Der Kreis Unna kann zum 1. Januar 2018 die Abfall­ge­bühren deut­lich senken, dass konnte Kreisum­welt­de­zer­nent Dr. Detlef Timpe den Kom­mu­nal­po­li­ti­kern der SPD bei einer Zusam­men­kunft im Kreis­haus Unna mit­teilen. In Zahlen: Der Gesamt­be­trag den der Kreis den zehn Städten und Gemeinden in Rech­nung stellt sinkt um rund 2,3 Mio. Euro – von 20,9 Mio. Euro auf 18,6 Mio. Euro; die Absen­kung beträgt damit rund zwölf Pro­zent.
„Das ist ein schöner Erfolg der Kreis­ab­fall­po­litik“, so die Ein­schät­zung von Nor­bert Enters, Vor­sit­zender des Kreis-Umwelt­aus­schusses. Der Grund liegt in der Neu­ver­hand­lung der Ver­träge für die Müll­ver­bren­nungs­an­lage in Hamm, die der Kreis Unna gemeinsam mit der Stadt Dort­mund, der Stadt Hamm und zu geringen Anteilen mit den Kreisen Waren­dorf und Soest betreibt.

Damit „ver­ur­sacht“ der Kreis etwas mehr als die Hälfte der Kosten die den Bür­ge­rinnen und Bür­gern in Rech­nung gestellt werden müssen.

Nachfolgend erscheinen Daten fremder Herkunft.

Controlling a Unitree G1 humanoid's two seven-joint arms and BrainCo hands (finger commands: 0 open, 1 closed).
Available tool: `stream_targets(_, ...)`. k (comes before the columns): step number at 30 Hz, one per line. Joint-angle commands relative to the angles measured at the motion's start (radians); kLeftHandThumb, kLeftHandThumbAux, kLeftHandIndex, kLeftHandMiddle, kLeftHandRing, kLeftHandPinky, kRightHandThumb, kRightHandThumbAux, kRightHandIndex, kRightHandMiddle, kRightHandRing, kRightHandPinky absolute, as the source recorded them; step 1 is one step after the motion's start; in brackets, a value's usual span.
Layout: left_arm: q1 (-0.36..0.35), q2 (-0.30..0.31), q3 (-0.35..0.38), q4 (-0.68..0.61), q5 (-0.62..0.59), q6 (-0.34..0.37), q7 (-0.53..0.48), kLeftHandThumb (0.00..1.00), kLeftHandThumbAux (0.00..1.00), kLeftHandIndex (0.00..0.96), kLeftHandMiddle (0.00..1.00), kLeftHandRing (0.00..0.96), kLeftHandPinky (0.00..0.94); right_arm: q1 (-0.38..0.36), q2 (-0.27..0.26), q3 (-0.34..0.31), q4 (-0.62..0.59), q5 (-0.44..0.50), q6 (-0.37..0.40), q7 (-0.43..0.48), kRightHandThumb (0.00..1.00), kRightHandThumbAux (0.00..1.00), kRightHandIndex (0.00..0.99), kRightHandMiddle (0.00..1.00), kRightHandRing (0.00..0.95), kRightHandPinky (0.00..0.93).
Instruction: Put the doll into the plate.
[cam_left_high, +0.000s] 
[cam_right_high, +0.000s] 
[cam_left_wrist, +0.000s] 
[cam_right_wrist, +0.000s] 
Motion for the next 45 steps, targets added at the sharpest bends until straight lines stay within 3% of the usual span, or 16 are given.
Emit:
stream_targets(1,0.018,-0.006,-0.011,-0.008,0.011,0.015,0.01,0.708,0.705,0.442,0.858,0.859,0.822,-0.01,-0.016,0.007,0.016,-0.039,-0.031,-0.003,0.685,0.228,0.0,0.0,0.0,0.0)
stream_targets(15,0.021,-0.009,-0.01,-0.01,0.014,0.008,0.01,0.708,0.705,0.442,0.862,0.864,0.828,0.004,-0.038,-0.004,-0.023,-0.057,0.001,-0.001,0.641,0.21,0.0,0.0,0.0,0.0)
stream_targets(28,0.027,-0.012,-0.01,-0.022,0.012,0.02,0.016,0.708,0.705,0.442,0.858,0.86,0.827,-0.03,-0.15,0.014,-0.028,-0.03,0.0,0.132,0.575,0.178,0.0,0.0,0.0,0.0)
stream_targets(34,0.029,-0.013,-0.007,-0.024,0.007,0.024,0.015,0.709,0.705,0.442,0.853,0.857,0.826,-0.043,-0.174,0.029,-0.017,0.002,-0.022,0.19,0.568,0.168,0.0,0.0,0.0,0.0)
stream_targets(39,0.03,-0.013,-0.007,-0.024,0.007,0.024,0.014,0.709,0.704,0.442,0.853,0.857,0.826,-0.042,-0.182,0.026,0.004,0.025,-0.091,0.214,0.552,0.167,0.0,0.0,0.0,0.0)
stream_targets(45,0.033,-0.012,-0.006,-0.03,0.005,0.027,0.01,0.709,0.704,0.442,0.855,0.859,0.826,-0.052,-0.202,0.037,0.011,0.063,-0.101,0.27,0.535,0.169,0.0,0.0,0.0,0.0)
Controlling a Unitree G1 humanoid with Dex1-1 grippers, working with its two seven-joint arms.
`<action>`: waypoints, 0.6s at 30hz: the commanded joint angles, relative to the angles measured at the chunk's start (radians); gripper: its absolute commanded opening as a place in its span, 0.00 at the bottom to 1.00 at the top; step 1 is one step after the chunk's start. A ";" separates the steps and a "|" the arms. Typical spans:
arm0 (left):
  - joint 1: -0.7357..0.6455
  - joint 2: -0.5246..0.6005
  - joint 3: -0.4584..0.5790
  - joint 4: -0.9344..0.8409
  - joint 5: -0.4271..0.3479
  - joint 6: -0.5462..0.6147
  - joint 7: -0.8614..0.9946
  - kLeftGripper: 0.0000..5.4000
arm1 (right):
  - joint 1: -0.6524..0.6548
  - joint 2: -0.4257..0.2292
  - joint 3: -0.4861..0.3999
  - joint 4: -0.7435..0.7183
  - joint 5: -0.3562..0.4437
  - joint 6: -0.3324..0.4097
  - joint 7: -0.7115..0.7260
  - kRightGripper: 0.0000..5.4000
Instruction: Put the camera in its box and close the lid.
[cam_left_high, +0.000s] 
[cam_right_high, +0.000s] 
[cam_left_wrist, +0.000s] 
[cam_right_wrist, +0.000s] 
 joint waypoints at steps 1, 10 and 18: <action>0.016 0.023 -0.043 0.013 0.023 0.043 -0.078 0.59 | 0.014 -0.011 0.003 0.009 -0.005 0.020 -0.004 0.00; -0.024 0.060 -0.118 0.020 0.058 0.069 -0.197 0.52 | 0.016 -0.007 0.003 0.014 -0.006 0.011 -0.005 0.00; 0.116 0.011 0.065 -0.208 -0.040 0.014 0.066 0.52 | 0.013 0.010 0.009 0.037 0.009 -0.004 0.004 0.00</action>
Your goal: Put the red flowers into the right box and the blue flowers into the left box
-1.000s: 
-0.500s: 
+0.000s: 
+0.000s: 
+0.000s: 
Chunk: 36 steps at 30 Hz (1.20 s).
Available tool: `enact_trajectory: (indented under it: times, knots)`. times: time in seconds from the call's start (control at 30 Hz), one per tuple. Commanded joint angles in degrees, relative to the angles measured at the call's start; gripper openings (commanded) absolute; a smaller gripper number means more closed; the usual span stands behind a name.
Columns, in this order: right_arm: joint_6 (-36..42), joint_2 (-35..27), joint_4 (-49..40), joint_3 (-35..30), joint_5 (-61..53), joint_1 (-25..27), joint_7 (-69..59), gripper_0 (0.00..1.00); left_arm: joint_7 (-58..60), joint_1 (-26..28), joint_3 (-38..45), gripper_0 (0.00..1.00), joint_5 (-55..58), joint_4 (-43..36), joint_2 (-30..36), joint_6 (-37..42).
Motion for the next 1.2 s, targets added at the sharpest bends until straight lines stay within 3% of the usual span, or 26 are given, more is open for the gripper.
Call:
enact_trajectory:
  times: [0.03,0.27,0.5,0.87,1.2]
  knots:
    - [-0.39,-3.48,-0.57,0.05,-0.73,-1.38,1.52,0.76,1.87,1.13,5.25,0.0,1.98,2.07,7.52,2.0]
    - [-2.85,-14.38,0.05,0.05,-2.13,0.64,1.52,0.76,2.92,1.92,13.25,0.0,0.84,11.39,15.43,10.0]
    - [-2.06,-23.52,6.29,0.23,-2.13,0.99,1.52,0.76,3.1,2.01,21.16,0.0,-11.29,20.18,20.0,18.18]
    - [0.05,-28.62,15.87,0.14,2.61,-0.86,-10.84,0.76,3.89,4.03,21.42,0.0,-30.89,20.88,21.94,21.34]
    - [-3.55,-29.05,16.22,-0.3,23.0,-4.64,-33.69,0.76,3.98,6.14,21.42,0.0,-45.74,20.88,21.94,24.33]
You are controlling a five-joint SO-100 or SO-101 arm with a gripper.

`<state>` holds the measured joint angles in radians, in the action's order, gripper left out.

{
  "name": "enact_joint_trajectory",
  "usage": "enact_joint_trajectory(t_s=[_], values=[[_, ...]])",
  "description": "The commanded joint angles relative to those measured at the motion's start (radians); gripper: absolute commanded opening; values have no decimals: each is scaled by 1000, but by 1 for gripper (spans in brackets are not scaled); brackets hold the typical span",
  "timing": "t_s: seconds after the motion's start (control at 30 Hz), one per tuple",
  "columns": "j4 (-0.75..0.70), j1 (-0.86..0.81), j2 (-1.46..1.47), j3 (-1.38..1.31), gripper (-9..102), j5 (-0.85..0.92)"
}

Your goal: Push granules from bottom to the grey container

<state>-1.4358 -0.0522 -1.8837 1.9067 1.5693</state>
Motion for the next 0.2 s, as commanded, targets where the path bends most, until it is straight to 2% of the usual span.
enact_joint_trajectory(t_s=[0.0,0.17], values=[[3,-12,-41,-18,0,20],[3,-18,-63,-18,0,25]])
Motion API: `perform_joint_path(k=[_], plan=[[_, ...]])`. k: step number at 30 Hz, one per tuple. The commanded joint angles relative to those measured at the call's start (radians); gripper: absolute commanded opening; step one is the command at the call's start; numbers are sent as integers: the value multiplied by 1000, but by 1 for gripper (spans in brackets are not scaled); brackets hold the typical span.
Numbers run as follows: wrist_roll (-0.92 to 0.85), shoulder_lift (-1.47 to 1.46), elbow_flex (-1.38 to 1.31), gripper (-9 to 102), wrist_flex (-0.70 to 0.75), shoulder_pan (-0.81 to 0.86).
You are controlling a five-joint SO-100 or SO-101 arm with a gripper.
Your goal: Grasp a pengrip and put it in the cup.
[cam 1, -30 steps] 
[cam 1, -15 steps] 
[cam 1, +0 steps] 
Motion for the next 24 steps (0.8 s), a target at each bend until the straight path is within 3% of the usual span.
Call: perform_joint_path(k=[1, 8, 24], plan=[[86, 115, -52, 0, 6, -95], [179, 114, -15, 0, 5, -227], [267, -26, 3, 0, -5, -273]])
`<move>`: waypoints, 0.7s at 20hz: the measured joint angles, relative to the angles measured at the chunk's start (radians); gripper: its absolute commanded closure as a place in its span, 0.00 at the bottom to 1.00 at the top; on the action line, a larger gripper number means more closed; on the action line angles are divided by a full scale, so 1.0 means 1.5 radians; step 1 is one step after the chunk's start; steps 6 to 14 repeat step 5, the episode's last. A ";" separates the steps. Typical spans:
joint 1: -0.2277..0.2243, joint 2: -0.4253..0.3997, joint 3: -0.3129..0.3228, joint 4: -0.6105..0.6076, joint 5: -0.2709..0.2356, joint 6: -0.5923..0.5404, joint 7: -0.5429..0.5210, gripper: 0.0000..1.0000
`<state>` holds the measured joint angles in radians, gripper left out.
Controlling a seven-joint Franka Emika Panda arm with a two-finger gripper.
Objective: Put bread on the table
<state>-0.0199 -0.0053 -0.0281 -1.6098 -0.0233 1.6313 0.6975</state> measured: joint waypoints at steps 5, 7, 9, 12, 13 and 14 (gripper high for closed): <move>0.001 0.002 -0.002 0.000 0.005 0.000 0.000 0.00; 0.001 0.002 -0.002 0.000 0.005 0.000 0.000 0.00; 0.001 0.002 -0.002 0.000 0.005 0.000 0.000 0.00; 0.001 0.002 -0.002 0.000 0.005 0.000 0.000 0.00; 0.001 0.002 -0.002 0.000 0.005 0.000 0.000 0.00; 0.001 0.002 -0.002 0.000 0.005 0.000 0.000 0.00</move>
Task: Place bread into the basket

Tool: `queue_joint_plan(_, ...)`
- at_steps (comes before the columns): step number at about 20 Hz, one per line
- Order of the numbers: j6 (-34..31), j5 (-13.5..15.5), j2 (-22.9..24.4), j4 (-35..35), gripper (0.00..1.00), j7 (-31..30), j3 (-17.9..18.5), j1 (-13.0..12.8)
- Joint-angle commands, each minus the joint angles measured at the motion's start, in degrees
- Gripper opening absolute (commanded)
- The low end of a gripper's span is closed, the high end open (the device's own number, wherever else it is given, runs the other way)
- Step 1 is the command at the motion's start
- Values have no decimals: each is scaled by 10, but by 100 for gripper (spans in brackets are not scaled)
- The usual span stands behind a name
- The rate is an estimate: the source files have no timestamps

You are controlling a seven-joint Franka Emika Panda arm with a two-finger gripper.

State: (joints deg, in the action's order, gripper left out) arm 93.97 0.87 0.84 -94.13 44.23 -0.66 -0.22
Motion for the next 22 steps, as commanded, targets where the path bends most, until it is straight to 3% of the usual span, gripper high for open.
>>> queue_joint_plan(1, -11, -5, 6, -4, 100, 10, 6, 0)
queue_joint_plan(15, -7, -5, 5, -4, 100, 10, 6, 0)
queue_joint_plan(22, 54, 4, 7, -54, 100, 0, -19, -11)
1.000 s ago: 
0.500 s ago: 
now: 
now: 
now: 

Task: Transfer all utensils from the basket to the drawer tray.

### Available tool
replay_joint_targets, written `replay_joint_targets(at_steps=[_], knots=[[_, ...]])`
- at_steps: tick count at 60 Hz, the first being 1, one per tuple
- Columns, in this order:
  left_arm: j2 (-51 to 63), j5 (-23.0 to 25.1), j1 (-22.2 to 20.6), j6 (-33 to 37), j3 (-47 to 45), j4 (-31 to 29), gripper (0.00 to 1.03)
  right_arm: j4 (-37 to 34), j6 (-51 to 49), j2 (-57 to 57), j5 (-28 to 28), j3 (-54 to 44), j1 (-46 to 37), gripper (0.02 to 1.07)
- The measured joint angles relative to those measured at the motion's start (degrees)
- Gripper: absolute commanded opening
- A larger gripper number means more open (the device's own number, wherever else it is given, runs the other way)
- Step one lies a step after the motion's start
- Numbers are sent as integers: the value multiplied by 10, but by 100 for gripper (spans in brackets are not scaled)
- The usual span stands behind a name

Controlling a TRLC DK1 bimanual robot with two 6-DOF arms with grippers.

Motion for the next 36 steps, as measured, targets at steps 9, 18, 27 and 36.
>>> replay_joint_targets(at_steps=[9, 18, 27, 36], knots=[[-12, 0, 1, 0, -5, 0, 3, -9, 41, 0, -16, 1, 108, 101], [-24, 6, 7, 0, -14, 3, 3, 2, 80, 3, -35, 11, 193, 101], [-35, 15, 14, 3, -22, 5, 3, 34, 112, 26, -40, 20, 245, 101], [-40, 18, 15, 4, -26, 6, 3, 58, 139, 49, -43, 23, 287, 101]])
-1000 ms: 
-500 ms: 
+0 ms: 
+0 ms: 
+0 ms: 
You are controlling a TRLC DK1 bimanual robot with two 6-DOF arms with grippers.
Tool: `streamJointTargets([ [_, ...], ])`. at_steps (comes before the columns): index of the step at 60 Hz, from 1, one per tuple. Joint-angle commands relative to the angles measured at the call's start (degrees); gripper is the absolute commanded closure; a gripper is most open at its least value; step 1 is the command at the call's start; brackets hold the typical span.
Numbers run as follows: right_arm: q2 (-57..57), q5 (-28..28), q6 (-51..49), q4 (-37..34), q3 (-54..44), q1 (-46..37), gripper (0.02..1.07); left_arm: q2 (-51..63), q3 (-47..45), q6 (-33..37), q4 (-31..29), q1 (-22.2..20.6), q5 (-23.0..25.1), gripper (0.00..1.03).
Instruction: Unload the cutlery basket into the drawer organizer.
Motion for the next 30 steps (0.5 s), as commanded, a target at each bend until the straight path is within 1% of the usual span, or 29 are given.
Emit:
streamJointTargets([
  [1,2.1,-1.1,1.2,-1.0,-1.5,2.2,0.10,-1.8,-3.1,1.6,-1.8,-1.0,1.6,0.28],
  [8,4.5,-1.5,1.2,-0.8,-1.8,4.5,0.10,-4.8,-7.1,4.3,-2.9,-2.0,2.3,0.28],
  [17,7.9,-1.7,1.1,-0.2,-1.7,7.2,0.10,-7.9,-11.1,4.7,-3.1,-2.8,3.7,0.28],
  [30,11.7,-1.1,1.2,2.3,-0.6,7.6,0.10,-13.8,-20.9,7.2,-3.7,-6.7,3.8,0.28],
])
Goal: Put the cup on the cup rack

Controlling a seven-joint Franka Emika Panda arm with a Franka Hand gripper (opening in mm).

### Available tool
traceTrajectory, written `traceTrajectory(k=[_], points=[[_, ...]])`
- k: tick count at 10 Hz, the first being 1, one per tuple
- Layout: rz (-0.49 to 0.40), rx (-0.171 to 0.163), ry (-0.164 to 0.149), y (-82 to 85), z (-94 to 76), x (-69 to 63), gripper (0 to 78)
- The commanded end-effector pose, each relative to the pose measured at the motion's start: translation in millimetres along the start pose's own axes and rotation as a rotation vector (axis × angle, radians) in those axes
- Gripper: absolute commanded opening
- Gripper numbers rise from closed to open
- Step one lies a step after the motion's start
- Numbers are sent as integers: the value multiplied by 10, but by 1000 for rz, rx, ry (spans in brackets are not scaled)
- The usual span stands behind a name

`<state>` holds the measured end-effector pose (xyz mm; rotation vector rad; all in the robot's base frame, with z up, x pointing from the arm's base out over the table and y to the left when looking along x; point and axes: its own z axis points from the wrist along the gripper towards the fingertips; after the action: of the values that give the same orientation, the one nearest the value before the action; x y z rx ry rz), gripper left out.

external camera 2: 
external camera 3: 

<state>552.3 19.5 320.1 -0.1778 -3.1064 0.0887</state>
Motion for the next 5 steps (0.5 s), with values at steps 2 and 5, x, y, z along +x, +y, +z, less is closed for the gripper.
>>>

Neuverhandlung der Verträge für Müllverbrennung Hamm

Die Städte und Gemeinden im Kreis sind gemäß Gesetz für das Sam­meln und Trans­por­tieren des Abfalls zuständig – das ist der zweite Teil der Rech­nung. Hier kommt es zu „nor­malen“ Kosten­stei­ge­rungen, u.a. durch den tarif­li­chen Anstieg der Gehälter. Dr. Timpe geht daher davon aus, dass letzt­end­lich rund fünf bis sechs Pro­zent der Kosten­sen­kung des Kreises an die Bür­ge­rinnen und Bür­gern weiter gegeben wird.

Sorgen macht dem Kreis wei­terhin die hohe Fehl­wurf­quote sowohl in der Wert­stoff­tonne als auch in der Bio­tonne. „Die Stör­stoffe kosten richtig Geld und zwar für allen Bür­ge­rinnen und Bürger“ stellt Bri­gitte Cziehso, Vor­sit­zende der Kreis­tags­frak­tion klar. Neben einer guten Abfall­be­ra­tung werden wir die Kon­trollen ver­stärken müssen, so die Ein­schät­zung von Cziehso.

Eine sta­bile Abfall­ge­büh­ren­ent­wick­lung im Kreis Unna bleibt unser Ziel, betonte der Kreis­vor­sit­zende der SPD-Kom­mu­nalen, MdL Hartmut Ganzke in seinem Schluss­wort.